Southern cooking has some characteristics that are unlike other styles of cooking. Additionally, some unique cooking techniques are employed.

To become a good Southern cook, you must master these techniques. Don't worry, there is nothing difficult about Southern Cooking. It's just different.

CHARACTERISTICS
Southern dishes utilize a lot of vegetables, fried foods and crunchy food. And it is not, unfortunately, low fat. However, you can lower the fat content by reducing and substituting a few ingredients. Just use common sense. Use low fat oils for frying, replace sugar with substitutes; use low fat milk. However, be aware that this will impact the flavor of your dishes.

Southern food is not intended to be low fat. It is robust, stomach-filling, flavorful food. So I urge you to go for it and make it as it was intended to be.

Although this is probably not a technique, I must mention "oven preheating". Always make sure to preheat your oven. Never put any kind of bread in a cold oven. It will not rise or develop that delicious crust we want.

TECHNIQUES

* Cookware

One of the most important techniques in Southern Cooking is the use of cast iron cookware. Cast iron retains and transfers heat unlike other materials and is particularly suited for Southern dishes, especially cornbread. All that aside, it's simply the traditional way to cook Southern. See the article on Care and Use of Cast Iron

* Cooking Time

Most recipes in Southern cooking require cooking longer than you may be accustomed to. For example Fried Okra is cooked until it is slightly burned around the edges. This gives it a tasty crunch. Also green beans are cooked until a dull, brownish, green color. They are not bright green (like canned beans...uuugh!) Southern fried chicken is also cooked until crunchy

* Milk and Cornmeal

Milk and cornmeal are used a lot in Southern cooking. Of course cornmeal is the main ingredient in cornbread, but it is also used in breading (coating) fried foods such as chicken, okra, pork chops and fried green tomatoes.

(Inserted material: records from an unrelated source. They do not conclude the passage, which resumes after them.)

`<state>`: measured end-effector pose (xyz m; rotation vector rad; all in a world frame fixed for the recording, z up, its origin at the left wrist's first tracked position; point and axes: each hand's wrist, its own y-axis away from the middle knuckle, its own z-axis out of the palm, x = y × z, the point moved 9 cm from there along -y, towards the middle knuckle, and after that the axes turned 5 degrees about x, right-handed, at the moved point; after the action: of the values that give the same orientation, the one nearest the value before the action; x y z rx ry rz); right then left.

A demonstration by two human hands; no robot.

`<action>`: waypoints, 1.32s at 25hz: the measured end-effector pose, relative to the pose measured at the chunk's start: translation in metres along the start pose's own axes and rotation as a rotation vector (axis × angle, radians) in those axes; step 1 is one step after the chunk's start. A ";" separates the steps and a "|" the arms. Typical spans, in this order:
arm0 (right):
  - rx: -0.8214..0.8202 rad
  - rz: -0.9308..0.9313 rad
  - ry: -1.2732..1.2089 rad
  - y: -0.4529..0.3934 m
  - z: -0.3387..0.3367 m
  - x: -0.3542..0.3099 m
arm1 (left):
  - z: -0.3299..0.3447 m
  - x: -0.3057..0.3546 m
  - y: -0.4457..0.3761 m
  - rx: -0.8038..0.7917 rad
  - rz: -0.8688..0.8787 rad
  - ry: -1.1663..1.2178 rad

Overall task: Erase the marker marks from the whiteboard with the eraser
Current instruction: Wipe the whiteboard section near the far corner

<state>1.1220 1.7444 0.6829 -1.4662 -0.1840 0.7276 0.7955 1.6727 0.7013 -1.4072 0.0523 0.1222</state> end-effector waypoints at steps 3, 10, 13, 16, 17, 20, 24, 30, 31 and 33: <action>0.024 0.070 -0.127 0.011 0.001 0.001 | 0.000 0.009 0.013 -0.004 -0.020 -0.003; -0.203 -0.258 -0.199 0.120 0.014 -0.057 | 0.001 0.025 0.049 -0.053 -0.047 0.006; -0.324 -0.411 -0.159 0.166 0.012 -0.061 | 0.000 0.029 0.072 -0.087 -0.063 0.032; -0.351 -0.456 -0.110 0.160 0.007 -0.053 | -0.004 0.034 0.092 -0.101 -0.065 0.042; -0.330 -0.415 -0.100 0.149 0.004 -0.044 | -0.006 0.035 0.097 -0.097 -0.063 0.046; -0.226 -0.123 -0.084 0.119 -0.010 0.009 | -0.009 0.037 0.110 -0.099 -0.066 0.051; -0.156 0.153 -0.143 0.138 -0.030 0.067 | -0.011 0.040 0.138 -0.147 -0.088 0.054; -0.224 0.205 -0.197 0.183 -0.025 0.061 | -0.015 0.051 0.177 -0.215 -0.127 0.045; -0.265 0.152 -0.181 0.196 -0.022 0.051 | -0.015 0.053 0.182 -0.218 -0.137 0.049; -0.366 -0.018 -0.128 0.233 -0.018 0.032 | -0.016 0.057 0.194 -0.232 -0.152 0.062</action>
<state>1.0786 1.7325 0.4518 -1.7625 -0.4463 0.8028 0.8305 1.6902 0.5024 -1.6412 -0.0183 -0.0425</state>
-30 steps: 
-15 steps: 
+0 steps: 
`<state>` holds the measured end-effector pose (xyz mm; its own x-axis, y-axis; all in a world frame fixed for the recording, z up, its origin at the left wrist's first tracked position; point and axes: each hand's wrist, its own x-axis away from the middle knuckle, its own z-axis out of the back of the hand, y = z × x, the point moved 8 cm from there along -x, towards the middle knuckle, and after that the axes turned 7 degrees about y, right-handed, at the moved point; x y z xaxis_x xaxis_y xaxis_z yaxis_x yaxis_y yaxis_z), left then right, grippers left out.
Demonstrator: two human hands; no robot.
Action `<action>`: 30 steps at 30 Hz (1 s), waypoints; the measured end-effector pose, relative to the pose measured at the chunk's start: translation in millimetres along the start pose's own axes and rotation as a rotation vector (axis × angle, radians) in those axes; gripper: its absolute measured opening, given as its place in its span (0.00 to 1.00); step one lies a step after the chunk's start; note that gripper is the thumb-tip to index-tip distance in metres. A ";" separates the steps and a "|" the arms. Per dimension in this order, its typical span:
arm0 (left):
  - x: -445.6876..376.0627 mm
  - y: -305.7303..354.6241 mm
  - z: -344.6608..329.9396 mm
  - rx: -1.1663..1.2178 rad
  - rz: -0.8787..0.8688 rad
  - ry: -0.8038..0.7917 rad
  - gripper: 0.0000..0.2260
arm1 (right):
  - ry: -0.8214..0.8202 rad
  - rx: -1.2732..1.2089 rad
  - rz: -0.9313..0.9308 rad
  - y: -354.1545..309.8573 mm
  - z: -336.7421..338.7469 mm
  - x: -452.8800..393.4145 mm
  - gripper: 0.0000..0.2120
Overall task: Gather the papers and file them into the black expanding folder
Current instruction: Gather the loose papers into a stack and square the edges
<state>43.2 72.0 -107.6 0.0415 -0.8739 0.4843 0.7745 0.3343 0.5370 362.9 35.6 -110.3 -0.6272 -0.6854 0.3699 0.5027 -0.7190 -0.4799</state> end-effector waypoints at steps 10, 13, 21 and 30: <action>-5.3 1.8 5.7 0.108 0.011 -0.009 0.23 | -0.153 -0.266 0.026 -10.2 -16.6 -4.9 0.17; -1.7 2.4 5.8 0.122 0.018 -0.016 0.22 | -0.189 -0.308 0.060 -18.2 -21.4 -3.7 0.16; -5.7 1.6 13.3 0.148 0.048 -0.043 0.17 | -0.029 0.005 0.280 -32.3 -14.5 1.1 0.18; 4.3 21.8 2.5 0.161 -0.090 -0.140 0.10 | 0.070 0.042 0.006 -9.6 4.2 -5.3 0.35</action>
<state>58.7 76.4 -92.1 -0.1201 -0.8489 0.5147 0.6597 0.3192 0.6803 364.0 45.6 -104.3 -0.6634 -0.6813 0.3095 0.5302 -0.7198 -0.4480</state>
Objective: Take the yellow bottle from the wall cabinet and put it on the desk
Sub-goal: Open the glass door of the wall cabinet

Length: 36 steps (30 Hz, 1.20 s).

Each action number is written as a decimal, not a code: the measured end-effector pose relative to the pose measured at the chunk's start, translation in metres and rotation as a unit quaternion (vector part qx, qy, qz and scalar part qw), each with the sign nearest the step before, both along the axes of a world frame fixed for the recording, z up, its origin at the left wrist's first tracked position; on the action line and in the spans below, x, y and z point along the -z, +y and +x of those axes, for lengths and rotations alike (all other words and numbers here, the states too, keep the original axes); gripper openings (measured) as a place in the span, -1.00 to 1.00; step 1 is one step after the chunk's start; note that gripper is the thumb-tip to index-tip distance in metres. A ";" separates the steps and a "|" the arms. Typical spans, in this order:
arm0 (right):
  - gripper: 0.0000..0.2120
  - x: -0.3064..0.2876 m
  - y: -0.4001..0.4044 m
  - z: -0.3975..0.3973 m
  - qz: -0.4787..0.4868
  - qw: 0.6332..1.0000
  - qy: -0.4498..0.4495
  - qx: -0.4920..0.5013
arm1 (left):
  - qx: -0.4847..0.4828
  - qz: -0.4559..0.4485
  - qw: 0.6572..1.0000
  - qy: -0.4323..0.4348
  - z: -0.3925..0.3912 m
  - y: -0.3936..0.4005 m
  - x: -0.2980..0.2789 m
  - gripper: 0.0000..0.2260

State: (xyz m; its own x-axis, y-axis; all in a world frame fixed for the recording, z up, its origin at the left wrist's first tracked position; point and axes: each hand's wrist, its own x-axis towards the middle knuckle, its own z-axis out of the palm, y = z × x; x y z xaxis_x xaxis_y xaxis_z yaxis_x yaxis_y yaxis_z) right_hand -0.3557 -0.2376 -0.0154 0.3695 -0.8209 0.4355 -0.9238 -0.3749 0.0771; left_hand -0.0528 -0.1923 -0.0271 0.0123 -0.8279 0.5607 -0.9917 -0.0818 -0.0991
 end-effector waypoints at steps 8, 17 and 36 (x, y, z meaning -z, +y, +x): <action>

Every cook has their own preference, but I recommend you use only white cornmeal, except for the Mexican cornbread and tamale pie recipes you will find on this site (and they are not really Southern dishes). There may be little difference, other than color, but the white cornmeal seems a finer grind and I prefer it.

When recipes call for milk, always use buttermilk (except in desserts). It simply adds more flavor. If you do not have buttermilk on hand, you can make a substitute by adding a tablespoon of white vinegar to a cup of regular milk, stir well and let sit for a minute before use.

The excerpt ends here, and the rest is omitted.